I would write AQHA, but I don’t care enough and their politics makes my head spin.[/QUOTE]
Politics amongst all, AQHA, USEF,USDF, etc…all makes a head spin.
I am a buyer with limited time, but took the time to educate myself and for me it is worth it. I love my hunter QH’s. My preference and nothing against warmbloods. Arguments can be made either way as I have a friend who after many many years of owning OTTB saved her money and bought a fancy WB imported from Europe. HE was awesomely talented and beautiful…only problem he turned out to be a bigger spook than any horse she had ever known. I used to board at a multi discipline barn for years that was 80% dressage and warmbloods. I learned that when a WB says NO he really, really means it.
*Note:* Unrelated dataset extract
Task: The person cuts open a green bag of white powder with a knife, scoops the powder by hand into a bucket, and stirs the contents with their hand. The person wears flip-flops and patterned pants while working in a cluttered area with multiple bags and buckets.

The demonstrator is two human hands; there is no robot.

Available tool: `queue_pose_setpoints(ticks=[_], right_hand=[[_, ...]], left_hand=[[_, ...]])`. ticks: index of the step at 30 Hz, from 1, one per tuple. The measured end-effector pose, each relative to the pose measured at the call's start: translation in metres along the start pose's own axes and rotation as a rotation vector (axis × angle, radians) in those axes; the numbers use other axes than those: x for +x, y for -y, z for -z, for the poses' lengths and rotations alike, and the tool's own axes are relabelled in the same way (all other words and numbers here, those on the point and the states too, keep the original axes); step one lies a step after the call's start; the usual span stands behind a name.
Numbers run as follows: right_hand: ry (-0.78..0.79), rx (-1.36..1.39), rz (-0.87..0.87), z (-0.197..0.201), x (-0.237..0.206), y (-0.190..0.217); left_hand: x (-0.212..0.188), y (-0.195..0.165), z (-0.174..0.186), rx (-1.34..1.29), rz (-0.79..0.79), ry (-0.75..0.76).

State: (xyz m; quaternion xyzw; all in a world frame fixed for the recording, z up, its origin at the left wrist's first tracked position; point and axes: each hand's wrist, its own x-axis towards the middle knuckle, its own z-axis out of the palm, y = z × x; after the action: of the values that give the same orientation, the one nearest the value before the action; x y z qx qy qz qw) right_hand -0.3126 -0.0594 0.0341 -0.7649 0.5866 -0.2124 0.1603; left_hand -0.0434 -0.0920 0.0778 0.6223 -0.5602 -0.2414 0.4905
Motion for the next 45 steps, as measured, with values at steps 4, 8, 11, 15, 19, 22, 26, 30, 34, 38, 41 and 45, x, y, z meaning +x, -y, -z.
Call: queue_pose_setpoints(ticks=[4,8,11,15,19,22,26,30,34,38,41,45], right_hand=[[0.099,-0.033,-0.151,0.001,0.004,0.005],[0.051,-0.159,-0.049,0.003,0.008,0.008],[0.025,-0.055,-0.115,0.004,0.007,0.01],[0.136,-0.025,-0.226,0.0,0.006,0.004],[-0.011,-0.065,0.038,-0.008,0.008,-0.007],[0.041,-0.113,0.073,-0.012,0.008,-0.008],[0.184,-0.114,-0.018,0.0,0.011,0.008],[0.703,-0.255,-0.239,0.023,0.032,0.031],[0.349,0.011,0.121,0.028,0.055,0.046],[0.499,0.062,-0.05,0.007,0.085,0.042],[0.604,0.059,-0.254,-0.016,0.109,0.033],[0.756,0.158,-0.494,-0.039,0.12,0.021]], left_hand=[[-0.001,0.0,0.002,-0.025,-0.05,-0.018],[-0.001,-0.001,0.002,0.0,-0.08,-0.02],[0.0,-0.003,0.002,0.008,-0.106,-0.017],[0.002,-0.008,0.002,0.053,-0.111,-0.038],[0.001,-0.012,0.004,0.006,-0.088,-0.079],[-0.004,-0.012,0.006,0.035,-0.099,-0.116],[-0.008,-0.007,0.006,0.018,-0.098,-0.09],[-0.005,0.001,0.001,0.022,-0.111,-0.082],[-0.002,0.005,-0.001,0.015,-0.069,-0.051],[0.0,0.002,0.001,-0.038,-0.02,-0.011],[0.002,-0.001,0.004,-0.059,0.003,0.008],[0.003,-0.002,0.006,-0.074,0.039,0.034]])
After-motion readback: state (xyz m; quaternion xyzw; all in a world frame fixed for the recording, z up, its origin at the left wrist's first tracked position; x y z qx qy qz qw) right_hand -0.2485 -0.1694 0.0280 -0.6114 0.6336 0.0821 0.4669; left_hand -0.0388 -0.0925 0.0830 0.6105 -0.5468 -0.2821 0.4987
So my point being…there are good and bad in every breed. What I object to is the snobbery against any horse other than a WB. Everytime I post that there is only a select group who are capable of riding 3’6" or affording to campaign a horse at 3’6" no one has corrected me, why? Because it is true.
I just wish people would not insult me when they see my mare by saying…why tell people she is QH…she looks like a WB. I feel no need to hide what she is, I am proud of her lineage. I don’t want to change her very quarter horsey name 
And again most people who buy the breed, show at the breeds shows because there are money classes at the “big” levels and the incentive fund pays you for ever point you earn. So why would those people want to cross over to H/J? So everyone could say you don’t own a “real” QH and thumb a nose?
Again I repeat…what is the difference between a Baroque warmblood and the “modern” warmblood that is finer boned. Isn’t it the TB blood that is introduced? is there an appendix registry for WB like QH?